Parol Evidence Rule Torpedoes Subcontractor’s Lawsuit Against Contractor

A recent Tennessee breach of contract case involving a construction contract should be required reading for all subcontractors who do work in Tennessee.  In all of the cases I have read over the years involving disputes between contractors and subcontractors about change orders, extras, and the scope of work, this case, Preston McNees Specialty Woodworking, Inc. v. Daniel, sums up as well as any the pitfalls that await subcontractors who perform extra work or work beyond the defined scope.

Here are the facts of the case:

  • Subcontractor was a woodworking company
  • Contractor was the general contractor on a construction project requiring the supply and installation of woodwork to a student center
  • In its bid, Subcontractor provided that “All wood items are sent to the field unfinished, ready to stain by others prior to installation”
  • Contractor selected Subcontractor to perform the work at the bid price of $95,000
  • Subcontractor entered into a standard AIA form contract with Contractor for the supply and installation of the woodwork
  • The subcontract provided that Subcontractor would perform the work according to the Project Manual and Drawings (which had been prepared by the architect)
  • The Project Manual required the woodwork to be stained in the shop
  • The AIA contract contained extensive language enumerating what documents were part of the contract: Subcontractor’s bid was not mentioned, but the Project Manual was
  • The AIA contract also contained an integration clause which provided that it was the entire and integrated agreement of the parties
  • After work began, Subcontractor submitted a change request to Contractor detailing an additional cost of $14,000 to stain and to finish the woodwork
  • The change order was never signed by Contractor
  • On August 11, 2011, Subcontractor submitted an interim pay application which included the original contract price and the $14,000
  • According to Subcontractor, Contractor never objected to the extra charges submitted on August 11 until Subcontractor had substantially completed its work in November of 2011


Subcontractor filed a breach of contract lawsuit against Contractor for the $14,000.   At trial, Contractor’s representative testified that it verbally informed Subcontractor on several occasions that it would not be paid the $14,000. Subcontractor denied this.

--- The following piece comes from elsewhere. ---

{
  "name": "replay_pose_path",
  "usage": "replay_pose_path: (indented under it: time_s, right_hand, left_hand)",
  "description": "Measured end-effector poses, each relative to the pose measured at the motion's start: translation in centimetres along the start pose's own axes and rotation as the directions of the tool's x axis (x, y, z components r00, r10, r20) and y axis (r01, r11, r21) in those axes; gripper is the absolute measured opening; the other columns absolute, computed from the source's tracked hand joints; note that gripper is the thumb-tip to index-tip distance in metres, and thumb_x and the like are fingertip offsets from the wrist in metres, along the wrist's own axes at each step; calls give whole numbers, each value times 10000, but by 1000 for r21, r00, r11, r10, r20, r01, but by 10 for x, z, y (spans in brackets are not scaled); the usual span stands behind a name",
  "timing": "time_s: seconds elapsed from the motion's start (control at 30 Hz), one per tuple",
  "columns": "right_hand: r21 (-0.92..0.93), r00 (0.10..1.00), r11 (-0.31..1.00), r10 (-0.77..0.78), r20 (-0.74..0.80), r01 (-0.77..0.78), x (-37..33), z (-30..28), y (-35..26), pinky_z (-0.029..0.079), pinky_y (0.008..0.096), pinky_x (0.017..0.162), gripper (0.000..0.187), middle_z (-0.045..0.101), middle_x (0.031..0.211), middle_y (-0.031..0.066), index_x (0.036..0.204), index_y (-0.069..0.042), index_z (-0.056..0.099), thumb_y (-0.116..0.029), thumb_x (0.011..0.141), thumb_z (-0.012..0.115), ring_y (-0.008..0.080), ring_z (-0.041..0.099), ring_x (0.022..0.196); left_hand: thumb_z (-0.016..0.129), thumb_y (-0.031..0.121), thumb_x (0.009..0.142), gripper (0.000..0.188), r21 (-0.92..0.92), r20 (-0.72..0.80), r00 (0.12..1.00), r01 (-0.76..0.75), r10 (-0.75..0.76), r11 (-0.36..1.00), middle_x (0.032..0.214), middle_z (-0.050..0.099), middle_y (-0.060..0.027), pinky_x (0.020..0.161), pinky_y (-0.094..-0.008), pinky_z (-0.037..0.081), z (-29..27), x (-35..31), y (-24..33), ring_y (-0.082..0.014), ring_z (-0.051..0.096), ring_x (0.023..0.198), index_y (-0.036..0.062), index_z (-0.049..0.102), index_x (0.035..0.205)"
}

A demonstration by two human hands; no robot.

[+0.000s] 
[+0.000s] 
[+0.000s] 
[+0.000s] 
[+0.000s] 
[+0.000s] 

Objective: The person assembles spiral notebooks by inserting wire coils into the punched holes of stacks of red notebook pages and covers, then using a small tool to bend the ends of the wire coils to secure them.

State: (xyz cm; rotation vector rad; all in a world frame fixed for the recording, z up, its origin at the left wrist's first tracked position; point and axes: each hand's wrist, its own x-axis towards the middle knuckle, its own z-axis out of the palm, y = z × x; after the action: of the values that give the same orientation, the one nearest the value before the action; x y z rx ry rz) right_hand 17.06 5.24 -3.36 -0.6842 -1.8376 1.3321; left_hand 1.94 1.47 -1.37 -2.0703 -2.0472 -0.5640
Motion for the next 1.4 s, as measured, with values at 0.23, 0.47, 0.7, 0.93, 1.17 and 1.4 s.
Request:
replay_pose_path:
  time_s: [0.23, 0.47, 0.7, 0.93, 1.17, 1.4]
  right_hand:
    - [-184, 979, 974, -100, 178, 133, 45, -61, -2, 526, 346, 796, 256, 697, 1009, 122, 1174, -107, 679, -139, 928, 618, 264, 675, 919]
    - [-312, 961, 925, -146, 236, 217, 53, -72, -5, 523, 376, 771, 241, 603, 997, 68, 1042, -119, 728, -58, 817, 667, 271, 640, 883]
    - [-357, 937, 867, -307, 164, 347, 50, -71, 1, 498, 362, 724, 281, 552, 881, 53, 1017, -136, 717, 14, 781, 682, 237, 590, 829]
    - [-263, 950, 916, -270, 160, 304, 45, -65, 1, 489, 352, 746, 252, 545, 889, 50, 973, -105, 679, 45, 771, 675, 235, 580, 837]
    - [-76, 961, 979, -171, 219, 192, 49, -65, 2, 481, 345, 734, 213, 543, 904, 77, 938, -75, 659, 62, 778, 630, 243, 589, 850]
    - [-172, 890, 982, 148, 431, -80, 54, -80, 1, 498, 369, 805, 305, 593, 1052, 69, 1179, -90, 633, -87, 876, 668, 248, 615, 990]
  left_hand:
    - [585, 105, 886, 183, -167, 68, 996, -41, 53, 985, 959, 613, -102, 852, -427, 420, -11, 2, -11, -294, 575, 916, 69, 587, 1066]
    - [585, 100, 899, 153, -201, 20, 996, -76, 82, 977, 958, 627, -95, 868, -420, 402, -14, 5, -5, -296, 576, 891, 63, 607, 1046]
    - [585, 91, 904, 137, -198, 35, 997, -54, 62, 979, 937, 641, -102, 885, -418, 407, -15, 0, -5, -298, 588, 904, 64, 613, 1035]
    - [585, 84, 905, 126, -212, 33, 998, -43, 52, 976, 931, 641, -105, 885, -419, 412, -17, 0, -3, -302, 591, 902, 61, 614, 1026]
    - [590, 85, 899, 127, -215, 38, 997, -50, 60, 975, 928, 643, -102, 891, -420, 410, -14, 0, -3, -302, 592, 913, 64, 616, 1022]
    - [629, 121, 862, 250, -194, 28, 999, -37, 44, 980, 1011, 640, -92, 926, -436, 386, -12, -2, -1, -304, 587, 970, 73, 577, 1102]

The trial court found for Subcontractor by employing the doctrine of equitable estoppel.  It found that Contractor was equitably estopped from asserting that it was not liable because it had waited until Subcontractor’s work was substantially completed before telling it that the extra charges would not be paid.

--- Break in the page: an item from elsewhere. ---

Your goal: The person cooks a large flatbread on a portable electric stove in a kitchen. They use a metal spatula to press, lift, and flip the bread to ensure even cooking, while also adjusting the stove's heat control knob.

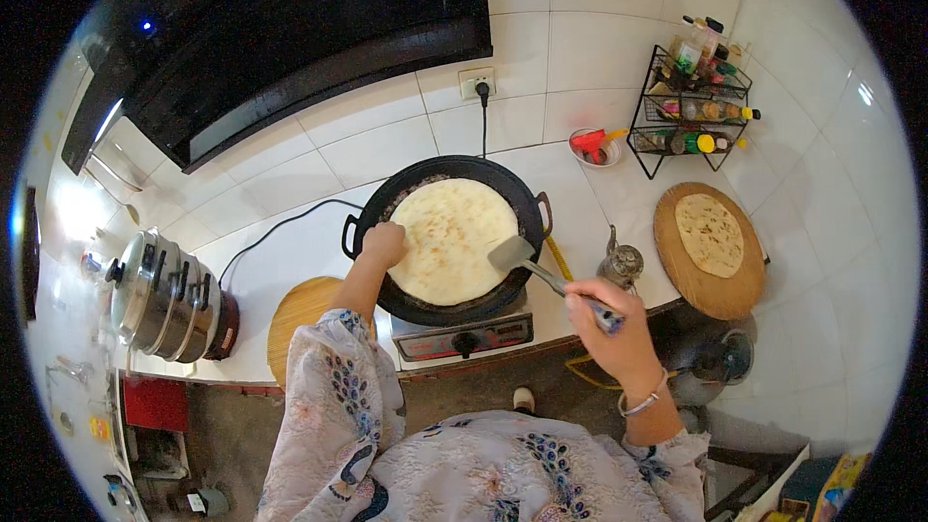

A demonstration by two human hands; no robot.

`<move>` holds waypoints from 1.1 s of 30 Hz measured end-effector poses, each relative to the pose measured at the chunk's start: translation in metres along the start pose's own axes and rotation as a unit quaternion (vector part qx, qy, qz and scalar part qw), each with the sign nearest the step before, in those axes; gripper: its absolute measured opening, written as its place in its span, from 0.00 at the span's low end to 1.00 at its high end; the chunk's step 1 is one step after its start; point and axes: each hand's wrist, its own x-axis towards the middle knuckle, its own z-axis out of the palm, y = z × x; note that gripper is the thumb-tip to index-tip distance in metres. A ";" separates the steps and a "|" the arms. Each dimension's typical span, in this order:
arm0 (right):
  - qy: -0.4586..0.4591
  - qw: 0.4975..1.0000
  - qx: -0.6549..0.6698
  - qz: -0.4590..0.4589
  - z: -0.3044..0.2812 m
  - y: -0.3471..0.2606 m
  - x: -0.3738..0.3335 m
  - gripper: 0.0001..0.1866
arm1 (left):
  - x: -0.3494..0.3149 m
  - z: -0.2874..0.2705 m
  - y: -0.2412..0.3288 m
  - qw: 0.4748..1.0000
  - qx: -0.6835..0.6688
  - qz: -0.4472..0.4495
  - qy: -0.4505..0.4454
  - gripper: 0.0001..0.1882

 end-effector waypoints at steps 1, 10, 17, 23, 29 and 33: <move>-0.009 0.999 -0.027 -0.027 0.004 0.004 0.006 0.08 | 0.001 0.008 -0.001 1.000 -0.021 -0.008 -0.005 0.11; 0.020 0.993 -0.049 -0.107 0.040 0.037 0.056 0.09 | -0.059 -0.017 0.021 0.971 -0.164 0.047 -0.169 0.17; 0.051 0.996 -0.014 -0.078 0.021 0.014 0.020 0.09 | -0.075 -0.040 0.006 0.986 -0.156 0.022 0.053 0.15; 0.062 0.996 0.055 -0.017 0.024 0.021 0.004 0.11 | -0.065 -0.021 0.006 0.990 -0.112 0.046 0.066 0.13; 0.038 0.999 0.027 0.002 0.011 0.008 -0.008 0.12 | -0.053 -0.007 0.018 0.993 -0.081 0.065 0.053 0.11; 0.013 1.000 -0.007 -0.009 0.015 0.014 -0.011 0.12 | -0.047 0.012 0.016 0.998 -0.042 0.040 0.024 0.11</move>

The Court of Appeals of Tennessee reversed the decision of the trial court, and found that Contractor was not liable.  It held that the parol evidence rule prohibited the trial court from considering any evidence (other than the terms of AIA contract) which contradicted the terms of the AIA contract which provided that the woodwork had to be stained and finished before being delivered to the job site.

How did the appeals court deal with the trial court’s use of equitable estoppel? Rather easily.  At least a couple of elements necessary to prove equitable estoppel were missing.  First, for that doctrine to apply, the Contractor would have had to have intentionally misrepresented or concealed a material fact.  There was no proof that Contractor had misrepresented or concealed anything according to the appeals court.  In order to use the defense successfully, Subcontractor also had to prove that it lacked the means to know the truth.  There was no evidence of that either said the appeals court.

First lesson: Especially when you are dealing with a contract as well thought out and as thorough as one drafted by the AIA, which contained a rock solid integration clause, do not expect that you will be paid for extras or work beyond the defined scope just because your bid is inconsistent with the terms of the contract.  Second lesson: Never expect to be paid for extras or work exceeding the defined scope of work where you have an AIA form contract unless you have a signed change order.  Even where you have a rudimentary written contract or a verbal contract, it is always worth it to have a change order or agreement about extras in a writing signed by the other party.